In my own case, at some point in the course of the 12-month mentorship, the sessions with my coach became virtual as I had to go away since life had happened a second time. I tapped into her wealth of experience at the time for managing the transition and the return to work. I resumed work from the second maternity leave, with clarity on the next steps for my career-within four months, I had taken up the challenge of a C-suite role in a quoted organisation.
Have you faced any challenges having a woman-to-woman mentorship? Do you think you would have preferred a male mentor? If so, why?
Not at all. I do not think one gender is better than the other at mentoring. Mentorship is based on mutual respect and creating experiences that deliver value through the exchange of ideas. These attributes have no correlation with gender in my view. As I have always been surrounded by strong female characters throughout my life, I don’t think I am missing anything.
In what ways was the mentorship provided – career guidance, skill acquisition, or personal development?
It is a structured 12-month programme comprising one-on-one sessions with your mentor and then structured training and development programmes comprising book review and self-mastery trainings. The best part is that the matching process considers the current career or desired career path of the mentee. There are no recommendations for how often a mentee can meet their mentor or the media of communication.
How have you been able to demonstrate all that you have learned from your mentor(s)?
I have a leadership role in my organization, so I rely a lot on the insights from the experience. I mentor younger colleagues leveraging the WISCAR ideals and also apply the insights to personal and professional interactions. I have also kept the reading habit, ensuring I read at least one self-help book every month.
Will you say that undergoing mentorship at WISCAR has helped you make informed decisions in your career?
Most definitely, I mentioned earlier that when I resumed work after my second maternity leave, I had clarity around the career trajectory I had envisioned for myself, armed with the knowledge, I made the leap and have not looked back since.

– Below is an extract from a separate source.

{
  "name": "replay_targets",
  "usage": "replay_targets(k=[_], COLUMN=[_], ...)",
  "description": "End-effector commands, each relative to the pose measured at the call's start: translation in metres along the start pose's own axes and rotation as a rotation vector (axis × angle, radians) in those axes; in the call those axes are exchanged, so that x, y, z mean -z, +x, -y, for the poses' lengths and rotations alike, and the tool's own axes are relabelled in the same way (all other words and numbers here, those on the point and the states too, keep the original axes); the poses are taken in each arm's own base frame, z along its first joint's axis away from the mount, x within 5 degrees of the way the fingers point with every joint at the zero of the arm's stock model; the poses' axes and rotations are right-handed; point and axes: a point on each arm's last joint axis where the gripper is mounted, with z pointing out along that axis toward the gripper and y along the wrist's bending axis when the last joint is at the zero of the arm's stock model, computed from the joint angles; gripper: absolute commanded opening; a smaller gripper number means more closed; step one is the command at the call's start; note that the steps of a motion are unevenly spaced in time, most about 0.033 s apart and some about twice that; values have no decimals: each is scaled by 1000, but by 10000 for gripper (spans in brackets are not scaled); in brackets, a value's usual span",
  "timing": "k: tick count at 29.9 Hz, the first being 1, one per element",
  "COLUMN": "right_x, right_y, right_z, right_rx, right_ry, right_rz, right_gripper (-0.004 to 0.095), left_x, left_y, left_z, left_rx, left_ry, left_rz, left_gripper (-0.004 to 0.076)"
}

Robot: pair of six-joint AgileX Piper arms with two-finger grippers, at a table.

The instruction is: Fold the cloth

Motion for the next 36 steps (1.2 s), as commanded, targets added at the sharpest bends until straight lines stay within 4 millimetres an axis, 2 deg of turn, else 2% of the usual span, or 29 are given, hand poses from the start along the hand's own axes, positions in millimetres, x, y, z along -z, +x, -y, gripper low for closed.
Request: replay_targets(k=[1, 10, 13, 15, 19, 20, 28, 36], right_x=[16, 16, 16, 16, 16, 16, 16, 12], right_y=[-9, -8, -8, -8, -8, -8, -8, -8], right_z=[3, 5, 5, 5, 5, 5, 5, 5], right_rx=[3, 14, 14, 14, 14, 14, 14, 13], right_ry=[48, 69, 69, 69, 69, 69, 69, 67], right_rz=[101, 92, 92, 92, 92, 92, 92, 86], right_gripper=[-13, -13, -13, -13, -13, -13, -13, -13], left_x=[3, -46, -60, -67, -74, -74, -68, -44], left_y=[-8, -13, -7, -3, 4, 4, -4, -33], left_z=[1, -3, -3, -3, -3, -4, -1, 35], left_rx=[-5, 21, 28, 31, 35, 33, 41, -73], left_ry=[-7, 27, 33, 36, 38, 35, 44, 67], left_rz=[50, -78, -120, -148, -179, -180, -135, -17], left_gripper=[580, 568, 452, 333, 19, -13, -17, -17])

Do you feel empowered as a female, through this mentorship program?
Everyday. I have cause to interact with captains of industry in the course of work and the confidence garnered from collaborating with the Amazons in WISCAR makes it easy to engage very freely. I have no challenges now having difficult conversations at work or asking for what I feel is my due.
Have you learned key practical skills that have aided your career/ profession?
Oh certainly, I believe I have spoken about some already. In addition, I don’t apologise anymore for being a confident and empowered woman. I take compliments and actively seek out opportunities that will enhance my personal growth and development.
Do you see yourself as a mentor under the WISCAR platform for other younger career women in the future?
Yes, I already serve as a mentor in different capacities- young entrepreneurs, young professional woman, Human Resources practitioners and recently included Google Launchpad. Having been a beneficiary, it would be an excellent opportunity to give back.
Do you have any advice for young women who are budding in their careers?
It is possible to win at home and work everyday, ask for help, ask questions and seek out individuals who can steer you on the desired path. It is easier on the journey, if you have company, so help others up otherwise it would be incredibly lonely at the top.